Pendapat Tito tak dipungkiri Ateng. Eks kombatan sekaligus rekan Santoso selama Konflik Poso ini mengakui, kelompok ekstrem dan radikal dari luar Poso inilah yang juga memanfaatkan kelompok muslim bersenjata selama konflik. JI, kata Ateng, menjadi salah satu kelompok yang menyokong perseteruan mereka dengan kelompok Nasrani. Ateng ingat betul, JI memberikan banyak bantuan.
Ateng pun ingat, dukungan kelompok ekstrem ini pun mengubah pola dalam kelompoknya. Menurut Ateng, perubahan terjadi ketika memasuki fase 2000 hingga 2005. Di tahun-tahun itu, aksi penyerangan desa Kristen makin sering dilakukan.

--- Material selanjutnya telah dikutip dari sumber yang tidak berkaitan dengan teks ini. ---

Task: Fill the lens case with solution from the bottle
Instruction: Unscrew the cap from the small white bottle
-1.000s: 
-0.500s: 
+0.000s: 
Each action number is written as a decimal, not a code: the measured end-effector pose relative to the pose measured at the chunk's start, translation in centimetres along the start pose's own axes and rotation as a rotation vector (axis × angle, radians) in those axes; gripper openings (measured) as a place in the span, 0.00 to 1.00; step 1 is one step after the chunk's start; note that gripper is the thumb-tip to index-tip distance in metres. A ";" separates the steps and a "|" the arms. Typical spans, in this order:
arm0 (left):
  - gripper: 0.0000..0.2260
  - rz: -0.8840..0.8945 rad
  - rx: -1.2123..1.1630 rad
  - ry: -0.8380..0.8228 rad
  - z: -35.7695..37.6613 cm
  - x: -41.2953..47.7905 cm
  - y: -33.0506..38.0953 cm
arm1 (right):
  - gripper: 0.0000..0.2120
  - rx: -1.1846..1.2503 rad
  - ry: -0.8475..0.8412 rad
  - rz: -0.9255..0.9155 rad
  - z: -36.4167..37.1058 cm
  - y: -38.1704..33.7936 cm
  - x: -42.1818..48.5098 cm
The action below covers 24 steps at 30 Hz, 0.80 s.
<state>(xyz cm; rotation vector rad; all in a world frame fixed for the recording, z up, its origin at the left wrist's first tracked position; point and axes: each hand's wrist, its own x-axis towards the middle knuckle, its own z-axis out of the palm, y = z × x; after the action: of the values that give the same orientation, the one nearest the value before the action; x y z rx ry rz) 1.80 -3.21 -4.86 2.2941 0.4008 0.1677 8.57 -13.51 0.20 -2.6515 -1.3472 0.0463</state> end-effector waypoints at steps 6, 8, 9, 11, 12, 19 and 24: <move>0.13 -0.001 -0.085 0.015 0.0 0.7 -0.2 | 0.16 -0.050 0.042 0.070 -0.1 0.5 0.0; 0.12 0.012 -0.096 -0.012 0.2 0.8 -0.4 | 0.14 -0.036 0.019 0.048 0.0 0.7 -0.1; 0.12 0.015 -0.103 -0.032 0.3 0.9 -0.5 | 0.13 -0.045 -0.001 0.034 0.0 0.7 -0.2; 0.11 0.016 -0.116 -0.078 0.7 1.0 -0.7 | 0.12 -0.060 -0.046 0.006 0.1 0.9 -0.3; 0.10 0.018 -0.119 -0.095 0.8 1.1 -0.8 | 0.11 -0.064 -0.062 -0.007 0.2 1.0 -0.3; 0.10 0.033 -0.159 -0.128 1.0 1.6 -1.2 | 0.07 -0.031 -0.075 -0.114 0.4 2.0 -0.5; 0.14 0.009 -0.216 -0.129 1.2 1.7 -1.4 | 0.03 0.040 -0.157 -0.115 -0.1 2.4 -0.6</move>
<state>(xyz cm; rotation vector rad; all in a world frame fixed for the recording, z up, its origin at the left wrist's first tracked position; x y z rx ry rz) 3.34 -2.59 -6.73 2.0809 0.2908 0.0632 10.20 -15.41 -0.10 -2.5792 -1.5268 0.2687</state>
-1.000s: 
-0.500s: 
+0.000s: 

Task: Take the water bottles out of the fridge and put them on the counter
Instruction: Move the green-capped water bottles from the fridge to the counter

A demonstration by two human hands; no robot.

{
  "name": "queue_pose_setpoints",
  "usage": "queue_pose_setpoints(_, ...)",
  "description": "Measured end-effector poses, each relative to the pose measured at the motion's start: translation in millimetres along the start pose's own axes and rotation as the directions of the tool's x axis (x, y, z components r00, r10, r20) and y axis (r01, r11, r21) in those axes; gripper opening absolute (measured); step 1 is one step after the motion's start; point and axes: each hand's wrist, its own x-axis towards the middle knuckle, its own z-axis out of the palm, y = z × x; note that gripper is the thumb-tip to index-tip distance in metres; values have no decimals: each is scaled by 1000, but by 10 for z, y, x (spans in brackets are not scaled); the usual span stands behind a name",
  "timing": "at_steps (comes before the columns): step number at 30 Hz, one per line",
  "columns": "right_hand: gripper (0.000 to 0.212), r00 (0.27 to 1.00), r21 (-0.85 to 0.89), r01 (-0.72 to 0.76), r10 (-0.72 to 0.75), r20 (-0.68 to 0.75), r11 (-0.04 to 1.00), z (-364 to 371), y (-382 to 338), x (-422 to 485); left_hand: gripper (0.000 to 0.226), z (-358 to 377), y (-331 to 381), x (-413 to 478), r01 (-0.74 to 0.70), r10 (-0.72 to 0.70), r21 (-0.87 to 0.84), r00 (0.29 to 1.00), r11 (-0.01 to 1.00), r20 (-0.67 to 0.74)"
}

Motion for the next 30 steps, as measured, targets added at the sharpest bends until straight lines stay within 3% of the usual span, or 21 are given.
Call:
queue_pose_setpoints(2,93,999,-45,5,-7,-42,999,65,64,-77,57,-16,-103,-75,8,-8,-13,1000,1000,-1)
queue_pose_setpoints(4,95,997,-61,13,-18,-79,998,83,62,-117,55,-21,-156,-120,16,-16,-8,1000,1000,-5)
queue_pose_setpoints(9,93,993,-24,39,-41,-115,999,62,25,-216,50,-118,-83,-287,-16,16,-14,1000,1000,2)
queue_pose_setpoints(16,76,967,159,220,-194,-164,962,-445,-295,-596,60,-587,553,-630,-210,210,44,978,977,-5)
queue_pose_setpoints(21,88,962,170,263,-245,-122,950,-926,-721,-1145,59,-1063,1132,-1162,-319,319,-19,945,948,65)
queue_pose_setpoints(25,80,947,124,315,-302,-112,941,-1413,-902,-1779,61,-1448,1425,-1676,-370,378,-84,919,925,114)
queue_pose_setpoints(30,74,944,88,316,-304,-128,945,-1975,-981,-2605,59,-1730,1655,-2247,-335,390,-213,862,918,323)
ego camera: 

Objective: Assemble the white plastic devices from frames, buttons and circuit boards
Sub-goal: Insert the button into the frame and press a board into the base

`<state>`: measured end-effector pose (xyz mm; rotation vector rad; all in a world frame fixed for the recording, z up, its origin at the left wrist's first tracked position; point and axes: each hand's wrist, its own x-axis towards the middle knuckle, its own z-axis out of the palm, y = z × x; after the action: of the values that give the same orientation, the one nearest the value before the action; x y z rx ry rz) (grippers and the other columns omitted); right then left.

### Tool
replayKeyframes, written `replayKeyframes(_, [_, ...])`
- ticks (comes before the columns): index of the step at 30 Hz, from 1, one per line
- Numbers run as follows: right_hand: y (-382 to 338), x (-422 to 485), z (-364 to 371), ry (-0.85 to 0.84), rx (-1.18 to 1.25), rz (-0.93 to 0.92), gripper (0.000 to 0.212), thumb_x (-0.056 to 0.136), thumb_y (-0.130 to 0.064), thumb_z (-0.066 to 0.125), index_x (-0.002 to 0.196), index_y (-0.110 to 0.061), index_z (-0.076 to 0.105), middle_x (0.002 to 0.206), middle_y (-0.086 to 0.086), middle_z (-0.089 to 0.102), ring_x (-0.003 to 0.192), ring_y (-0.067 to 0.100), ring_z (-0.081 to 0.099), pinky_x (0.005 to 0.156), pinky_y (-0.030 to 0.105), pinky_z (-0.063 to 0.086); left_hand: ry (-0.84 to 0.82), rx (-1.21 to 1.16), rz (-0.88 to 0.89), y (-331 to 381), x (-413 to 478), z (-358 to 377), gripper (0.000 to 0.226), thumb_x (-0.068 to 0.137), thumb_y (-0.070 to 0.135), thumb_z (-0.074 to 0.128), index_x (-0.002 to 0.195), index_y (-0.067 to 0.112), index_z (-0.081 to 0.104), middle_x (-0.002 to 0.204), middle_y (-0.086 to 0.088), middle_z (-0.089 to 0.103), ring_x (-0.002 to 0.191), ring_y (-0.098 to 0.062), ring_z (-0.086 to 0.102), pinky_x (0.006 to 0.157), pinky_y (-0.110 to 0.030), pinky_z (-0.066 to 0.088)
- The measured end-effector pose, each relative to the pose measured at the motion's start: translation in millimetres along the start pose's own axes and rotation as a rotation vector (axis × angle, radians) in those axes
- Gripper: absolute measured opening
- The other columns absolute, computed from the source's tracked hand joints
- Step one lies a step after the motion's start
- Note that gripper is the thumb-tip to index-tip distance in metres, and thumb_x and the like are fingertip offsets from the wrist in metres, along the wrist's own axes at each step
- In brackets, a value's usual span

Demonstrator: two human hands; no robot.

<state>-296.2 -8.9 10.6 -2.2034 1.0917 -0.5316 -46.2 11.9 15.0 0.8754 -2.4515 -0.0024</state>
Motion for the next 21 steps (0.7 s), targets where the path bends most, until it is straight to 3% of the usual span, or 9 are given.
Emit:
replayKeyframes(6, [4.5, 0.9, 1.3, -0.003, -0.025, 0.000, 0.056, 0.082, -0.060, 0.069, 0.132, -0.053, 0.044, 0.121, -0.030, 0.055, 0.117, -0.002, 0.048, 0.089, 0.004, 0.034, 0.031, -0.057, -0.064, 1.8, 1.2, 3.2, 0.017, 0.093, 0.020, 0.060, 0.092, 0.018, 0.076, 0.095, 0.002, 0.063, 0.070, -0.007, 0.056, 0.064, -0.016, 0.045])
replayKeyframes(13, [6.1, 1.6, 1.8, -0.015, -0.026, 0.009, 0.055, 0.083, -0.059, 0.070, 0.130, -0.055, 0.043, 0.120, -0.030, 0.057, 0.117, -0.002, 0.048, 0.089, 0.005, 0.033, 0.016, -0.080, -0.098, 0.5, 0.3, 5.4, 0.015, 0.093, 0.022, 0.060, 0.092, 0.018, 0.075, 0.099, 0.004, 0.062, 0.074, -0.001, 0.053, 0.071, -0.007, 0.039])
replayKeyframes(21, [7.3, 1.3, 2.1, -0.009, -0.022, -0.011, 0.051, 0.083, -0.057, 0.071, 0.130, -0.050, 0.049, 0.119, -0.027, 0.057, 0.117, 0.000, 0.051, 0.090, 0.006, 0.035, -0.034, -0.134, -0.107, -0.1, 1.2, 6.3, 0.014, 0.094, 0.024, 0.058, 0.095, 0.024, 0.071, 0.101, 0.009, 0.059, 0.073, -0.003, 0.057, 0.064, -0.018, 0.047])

Tak hanya itu, penembakan dan pemboman misterius pun terjadi.
Ateng sempat menyadari, langkah kelompoknya sudah jauh target awal, yakni mempertahankan nyawa dalam konflik. Tapi saat itu, kata Ateng, dia dan teman-temannya tak menyadari, JI dan kelompok ekstrem lain juga memberikan pengaruh ekstrem seperti terhadap Santoso Cs, hari ini. Belakangan, Ateng menyadari, tujuan awal sudah jauh dari semula. Bahkan, kelompok ekstrem seperti JI bertujuan menerapkan syariat Islam. Ateng pun tak sepakat dan memilih mundur dari kelompok muslim bersenjata. “Yang paling mendasar yang membuat saya keluar, karena saya takut ditangkap,” kata Ateng.
Pendapat serupa disampaikan Adnan Arsal, tokoh masyarakat dari Tanah Runtuh. Wilayah Tanah Runtuh merupakan pusat Jamaah Islamiyah di Poso. Di tempat tersebut, polisi dan kelompok Islam garis keras pernah baku tembak. Adnan mengakui, kelompok ekstrem Islam memberikan jejak pemikiran ekstrem bagi sejumlah anggota kelompok bersenjata semasa konflik. Adnan mengakui, Santoso yang kini dikenal dengan nama Abu Wardah, adalah satu di antara orang yang terpengaruh.
Meski sama-sama pernah sepemikiran saat konflik, Adnan yang kini mengurus Yayasan Wakaf Amanatul Ummah di Tanah Runtuh itu mengatakan, ide kekerasan yang diusung Santoso dan kelompoknya sudah tak relevan. Adnan lebih sepakat, solusi atas masalah yang ada di Poso diselesaikan lewat jalur hukum. Sebab, dendam yang masih bersemayan di hati korban konflik, tak bisa diselesaikan dengan jalur kekerasan seperti yang saat ini ditempuh Santoso Cs.
“Kalau kita menggunakan kekerasan terus menerus, berapa kira-kira yang harus jatuh korban. Sampai kapan kita mau susah seperti itu. Padahal kita masih bisa tempuh jalur lain, ke ranah hukum,” kata Adnan.
Pendapat Adnan diamini Suwarni, istri pertama Santoso. Ibu tiga anak ini menghendaki Santoso kembali ke rumah dan tak lagi menebar teror. Sebab, sudah empat tahun dia dan ketiga anaknya ditinggal Santoso. Terlebih, Suwarni merasa dirinya dan ketiga anaknya menjadi korban ekstremisme Santoso. Sebab kini, dia harus banting tulang sendiri mencari nafkah untuk keluarga. “Ya, begitu (menjadi korban). Apalagi anak-anak kangen, bertanya kapan Abinya pulang,” ucap Suwarni.